2. Test each die for defects and performance

3. Based on test results, assign to product tier:
   - Top tier: All features enabled
   - Mid tier: Some features disabled (fused off)
   - Low tier: More features disabled

4. Sell at different price points

This is economically efficient—one mask set, multiple products—but creates security vulnerabilities.

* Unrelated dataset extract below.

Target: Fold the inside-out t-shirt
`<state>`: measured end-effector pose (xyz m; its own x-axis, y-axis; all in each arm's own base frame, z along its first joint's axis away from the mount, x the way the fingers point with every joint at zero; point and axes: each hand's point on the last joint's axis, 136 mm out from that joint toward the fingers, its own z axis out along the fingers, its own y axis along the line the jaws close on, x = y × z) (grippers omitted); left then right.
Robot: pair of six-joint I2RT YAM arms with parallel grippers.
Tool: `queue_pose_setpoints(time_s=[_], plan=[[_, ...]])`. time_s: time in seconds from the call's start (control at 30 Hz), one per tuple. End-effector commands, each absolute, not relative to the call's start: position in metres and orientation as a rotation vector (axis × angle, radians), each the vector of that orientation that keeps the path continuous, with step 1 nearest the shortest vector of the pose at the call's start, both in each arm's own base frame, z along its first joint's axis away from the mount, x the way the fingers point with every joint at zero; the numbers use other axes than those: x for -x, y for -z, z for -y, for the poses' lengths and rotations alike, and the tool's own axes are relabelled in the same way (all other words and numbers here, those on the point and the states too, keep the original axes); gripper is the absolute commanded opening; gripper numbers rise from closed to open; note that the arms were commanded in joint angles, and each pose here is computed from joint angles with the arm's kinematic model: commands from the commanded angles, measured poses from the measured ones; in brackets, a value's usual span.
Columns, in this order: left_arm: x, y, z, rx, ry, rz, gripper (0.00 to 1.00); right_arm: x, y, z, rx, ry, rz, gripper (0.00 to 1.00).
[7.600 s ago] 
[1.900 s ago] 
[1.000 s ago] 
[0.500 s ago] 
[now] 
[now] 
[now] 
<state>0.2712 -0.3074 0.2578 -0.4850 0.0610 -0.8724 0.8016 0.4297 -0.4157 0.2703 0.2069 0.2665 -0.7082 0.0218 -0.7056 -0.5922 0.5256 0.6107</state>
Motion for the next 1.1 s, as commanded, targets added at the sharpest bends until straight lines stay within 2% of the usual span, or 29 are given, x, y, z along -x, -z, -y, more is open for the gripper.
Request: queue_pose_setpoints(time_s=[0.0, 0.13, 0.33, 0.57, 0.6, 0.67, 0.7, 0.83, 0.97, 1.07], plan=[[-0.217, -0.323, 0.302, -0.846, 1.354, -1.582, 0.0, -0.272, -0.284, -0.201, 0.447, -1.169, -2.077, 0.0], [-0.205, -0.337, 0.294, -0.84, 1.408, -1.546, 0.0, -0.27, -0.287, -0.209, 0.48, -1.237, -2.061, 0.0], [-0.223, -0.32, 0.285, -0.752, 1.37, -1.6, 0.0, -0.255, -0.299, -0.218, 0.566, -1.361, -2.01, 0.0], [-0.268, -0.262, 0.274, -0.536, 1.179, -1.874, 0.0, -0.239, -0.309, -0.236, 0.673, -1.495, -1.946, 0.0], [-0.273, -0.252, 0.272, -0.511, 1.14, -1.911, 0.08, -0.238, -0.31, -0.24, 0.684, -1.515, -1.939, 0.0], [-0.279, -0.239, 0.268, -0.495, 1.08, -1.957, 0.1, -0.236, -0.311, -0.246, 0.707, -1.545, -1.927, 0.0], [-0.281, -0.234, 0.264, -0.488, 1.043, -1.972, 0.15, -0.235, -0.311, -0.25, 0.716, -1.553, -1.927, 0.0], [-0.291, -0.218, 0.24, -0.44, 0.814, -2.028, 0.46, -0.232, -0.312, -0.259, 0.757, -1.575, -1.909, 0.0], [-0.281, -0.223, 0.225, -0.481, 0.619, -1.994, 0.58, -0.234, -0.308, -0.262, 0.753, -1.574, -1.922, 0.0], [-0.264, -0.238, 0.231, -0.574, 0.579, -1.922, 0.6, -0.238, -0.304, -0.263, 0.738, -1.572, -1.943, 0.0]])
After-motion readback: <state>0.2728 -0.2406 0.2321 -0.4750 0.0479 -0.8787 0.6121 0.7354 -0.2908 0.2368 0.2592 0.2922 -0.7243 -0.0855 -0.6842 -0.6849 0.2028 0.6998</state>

Vulnerability: Feature Re-enablement

Disabled Feature	Disabling Method	Re-enablement Difficulty
Compute units (SMs)	Fuse blow	Moderate (FIB to bypass fuse)
Tensor cores	Firmware flag	Low (firmware modification)
Memory channels	Fuse blow	Moderate to High
Interconnect bandwidth	Firmware/fuse	Varies by implementation
Clock speed limits	Firmware	Low

Features disabled only in firmware are especially vulnerable—a compromised driver can re-enable them without any physical attack.

Secure Approaches

Option 1: Separate Dies

Instead of:
  One die → binned into Products A, B, C

Use:
  Die A (full features) → Product A only
  Die B (features physically absent) → Product B only
  Die C (more features absent) → Product C only

Pros: No dormant features to re-enable Cons: Higher manufacturing cost (multiple mask sets), lower yield utilization

Option 2: Irreversible Disablement

SECURE FUSING:

1. Disabled features have power rails cut by antifuses

2. Antifuse state verified by on-chip self-test

3. Self-test result signed and reported at boot

4. Bypass attempts trigger tamper response

Pros: Single die, but re-enablement requires physical modification Cons: Still vulnerable to sophisticated FIB attacks

Option 3: Cryptographic Binding

FEATURE ACTIVATION:

1. Each feature set requires a signed activation token

2. Tokens are per-device and per-feature

3. Higher-tier features require tokens not issued for lower-tier products

4. Tokens verified against fused public key

Pros: Software-based but cryptographically protected Cons: Token distribution infrastructure; stolen tokens are reusable

Option 4: PUF-Bound Features

FEATURE BINDING:

1. Feature activation keys derived from device PUF + feature ID

2. Manufacturer records PUF responses for purchased tier only

3. Higher-tier features require PUF responses manufacturer never recorded

4. Can't activate features without knowing correct PUF response

Pros: No tokens to steal; device-specific Cons: Complex manufacturing process; PUF stability requirements

Recommendations for Governance Chips

The RAND paper recommends:

No dormant restricted features: If a feature would make the chip governance-restricted, it should be physically absent from chips sold as unrestricted
Audit chip designs: Governance authorities should have access to verify that restricted features are truly absent, not just disabled
Secure fusing for performance limits: Features like clock speed and memory bandwidth that are limited (not removed) should use fusing protected against bypass
Firmware-only limits are insufficient: Any limit that relies solely on firmware can be bypassed by an attacker with firmware access

Verification Challenges

How can a governance authority verify that a chip doesn’t have dormant restricted features?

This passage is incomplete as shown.